- WHAT THE EXERCISE ASKS
How many of the lines below hold the word "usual"? Answer only with the number.
START DATA PROVIDED
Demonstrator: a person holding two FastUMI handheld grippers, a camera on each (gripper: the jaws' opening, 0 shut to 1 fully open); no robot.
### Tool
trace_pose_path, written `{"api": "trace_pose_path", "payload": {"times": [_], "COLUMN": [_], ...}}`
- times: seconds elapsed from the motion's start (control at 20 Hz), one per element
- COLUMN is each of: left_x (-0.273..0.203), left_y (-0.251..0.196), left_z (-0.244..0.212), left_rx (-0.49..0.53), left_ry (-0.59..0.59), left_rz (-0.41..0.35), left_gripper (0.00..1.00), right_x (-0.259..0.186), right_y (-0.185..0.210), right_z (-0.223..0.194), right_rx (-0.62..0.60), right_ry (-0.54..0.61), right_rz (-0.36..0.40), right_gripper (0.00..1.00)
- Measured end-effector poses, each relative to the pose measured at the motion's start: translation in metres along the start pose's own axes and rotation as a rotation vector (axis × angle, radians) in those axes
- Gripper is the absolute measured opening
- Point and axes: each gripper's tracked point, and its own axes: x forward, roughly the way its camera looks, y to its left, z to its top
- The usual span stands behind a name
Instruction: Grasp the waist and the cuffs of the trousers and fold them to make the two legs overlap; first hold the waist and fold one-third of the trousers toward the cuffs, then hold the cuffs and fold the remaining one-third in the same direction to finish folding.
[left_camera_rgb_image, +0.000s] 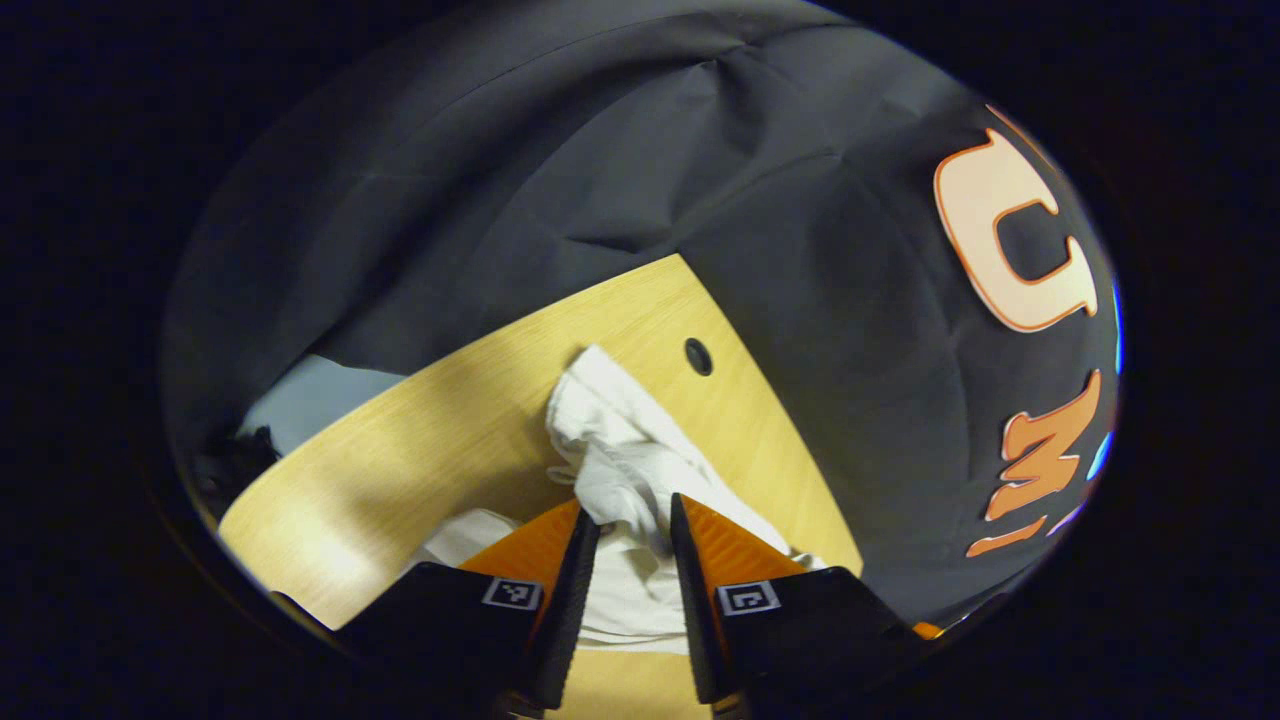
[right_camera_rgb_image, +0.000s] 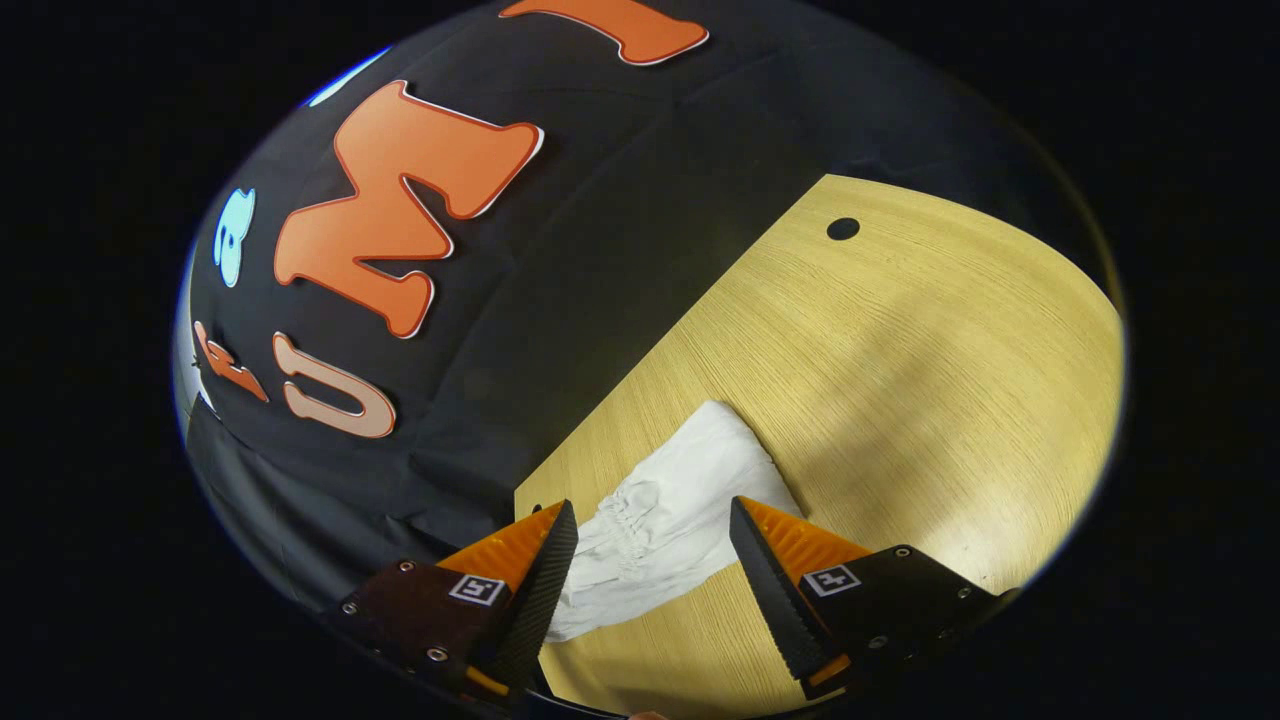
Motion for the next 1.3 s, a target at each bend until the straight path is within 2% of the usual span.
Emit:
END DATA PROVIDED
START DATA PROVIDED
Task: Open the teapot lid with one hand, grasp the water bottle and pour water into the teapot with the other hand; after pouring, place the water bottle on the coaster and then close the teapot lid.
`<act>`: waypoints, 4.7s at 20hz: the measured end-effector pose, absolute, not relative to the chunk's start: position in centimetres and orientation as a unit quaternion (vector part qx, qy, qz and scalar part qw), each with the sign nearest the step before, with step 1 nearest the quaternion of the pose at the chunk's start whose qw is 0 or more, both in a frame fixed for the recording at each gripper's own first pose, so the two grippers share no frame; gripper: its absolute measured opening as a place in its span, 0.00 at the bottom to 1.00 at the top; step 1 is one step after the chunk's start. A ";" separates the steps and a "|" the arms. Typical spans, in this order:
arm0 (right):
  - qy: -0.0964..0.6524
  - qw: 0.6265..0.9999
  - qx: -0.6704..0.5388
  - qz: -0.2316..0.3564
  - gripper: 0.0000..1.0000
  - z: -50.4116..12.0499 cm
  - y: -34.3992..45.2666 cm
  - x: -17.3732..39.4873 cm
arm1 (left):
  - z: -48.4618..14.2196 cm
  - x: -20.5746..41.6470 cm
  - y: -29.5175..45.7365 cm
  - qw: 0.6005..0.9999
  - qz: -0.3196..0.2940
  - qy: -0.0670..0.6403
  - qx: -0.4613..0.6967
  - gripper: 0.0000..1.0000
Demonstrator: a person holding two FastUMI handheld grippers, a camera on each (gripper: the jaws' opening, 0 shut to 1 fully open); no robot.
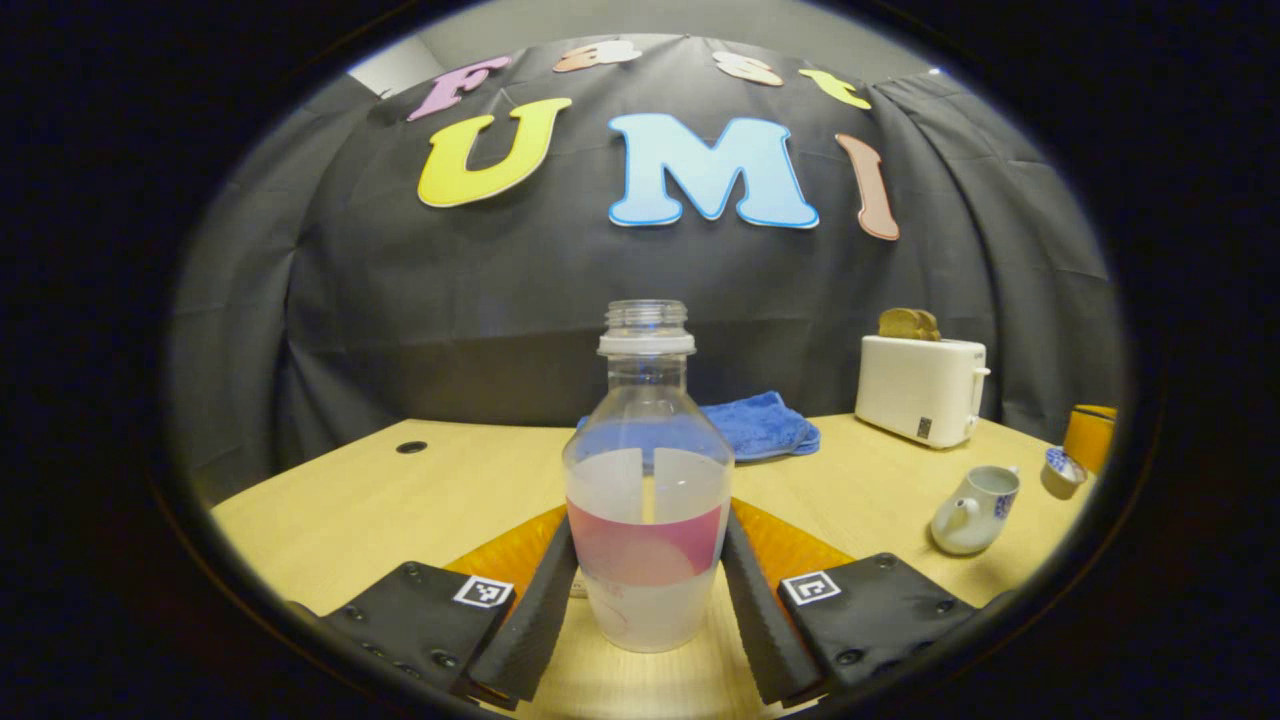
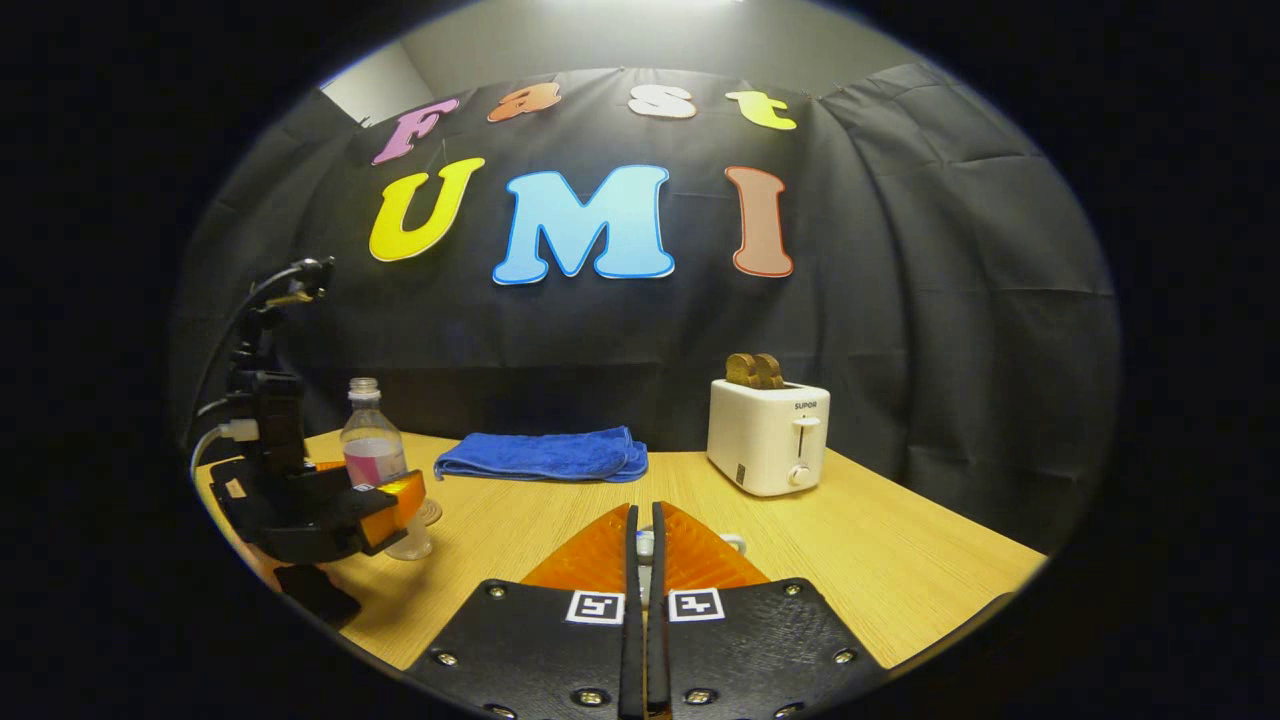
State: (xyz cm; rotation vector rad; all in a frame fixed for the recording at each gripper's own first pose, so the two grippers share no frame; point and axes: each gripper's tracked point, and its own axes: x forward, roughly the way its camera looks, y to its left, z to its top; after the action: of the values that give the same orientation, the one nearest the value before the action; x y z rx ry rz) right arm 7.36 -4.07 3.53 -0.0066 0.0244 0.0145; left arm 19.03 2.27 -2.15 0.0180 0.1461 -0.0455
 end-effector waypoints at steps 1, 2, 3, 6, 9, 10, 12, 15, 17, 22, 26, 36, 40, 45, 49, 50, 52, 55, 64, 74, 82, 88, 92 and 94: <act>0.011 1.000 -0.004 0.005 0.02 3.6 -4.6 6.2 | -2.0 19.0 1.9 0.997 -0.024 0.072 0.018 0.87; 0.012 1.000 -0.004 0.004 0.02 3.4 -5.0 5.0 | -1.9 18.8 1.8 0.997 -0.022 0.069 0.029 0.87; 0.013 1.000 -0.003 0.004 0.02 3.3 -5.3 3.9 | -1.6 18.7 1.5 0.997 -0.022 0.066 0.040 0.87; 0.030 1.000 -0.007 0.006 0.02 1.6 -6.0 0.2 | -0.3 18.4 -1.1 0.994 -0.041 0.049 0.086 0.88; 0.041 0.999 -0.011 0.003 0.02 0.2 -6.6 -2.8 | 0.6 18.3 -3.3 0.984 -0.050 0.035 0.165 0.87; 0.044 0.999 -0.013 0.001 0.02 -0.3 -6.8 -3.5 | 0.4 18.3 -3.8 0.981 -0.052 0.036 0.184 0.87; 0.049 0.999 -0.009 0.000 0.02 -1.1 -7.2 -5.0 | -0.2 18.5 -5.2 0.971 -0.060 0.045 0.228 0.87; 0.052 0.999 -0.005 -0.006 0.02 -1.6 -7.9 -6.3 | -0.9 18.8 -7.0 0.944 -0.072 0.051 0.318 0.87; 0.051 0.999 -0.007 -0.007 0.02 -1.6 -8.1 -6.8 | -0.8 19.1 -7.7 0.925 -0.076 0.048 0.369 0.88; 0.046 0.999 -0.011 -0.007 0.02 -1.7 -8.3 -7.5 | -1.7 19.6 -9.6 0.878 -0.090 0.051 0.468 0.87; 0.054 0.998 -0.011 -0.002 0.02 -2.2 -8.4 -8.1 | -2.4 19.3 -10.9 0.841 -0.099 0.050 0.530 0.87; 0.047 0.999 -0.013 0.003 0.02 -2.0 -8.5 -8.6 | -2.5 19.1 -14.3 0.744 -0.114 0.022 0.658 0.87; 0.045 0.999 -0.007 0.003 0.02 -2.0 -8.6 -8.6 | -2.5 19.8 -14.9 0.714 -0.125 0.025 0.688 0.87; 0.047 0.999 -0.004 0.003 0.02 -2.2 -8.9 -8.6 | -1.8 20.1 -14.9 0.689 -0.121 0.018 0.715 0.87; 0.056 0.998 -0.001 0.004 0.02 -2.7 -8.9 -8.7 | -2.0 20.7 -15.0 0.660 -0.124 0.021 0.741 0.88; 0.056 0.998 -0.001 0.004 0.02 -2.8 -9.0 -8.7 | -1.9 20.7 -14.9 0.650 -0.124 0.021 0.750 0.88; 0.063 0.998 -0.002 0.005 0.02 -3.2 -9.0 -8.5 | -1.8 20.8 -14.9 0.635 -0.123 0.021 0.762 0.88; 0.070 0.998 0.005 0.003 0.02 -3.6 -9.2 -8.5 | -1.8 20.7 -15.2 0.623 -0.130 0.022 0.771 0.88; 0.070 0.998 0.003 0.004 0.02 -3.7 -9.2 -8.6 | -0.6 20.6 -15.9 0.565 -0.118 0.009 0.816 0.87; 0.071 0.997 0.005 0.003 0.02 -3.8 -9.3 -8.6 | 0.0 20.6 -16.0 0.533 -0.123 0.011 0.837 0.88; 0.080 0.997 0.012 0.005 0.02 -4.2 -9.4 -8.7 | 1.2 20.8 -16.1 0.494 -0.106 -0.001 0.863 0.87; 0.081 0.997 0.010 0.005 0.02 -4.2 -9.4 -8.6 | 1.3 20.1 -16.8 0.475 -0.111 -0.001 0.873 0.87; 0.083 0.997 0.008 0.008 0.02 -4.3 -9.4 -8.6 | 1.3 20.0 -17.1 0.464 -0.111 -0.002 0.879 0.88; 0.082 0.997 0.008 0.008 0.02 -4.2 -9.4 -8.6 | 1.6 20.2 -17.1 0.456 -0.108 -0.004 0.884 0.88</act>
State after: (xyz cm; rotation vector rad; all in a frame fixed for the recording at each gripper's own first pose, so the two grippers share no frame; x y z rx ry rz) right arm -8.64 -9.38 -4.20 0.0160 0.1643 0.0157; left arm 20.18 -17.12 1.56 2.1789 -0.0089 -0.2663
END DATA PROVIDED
- RESULT OF THIS TASK
2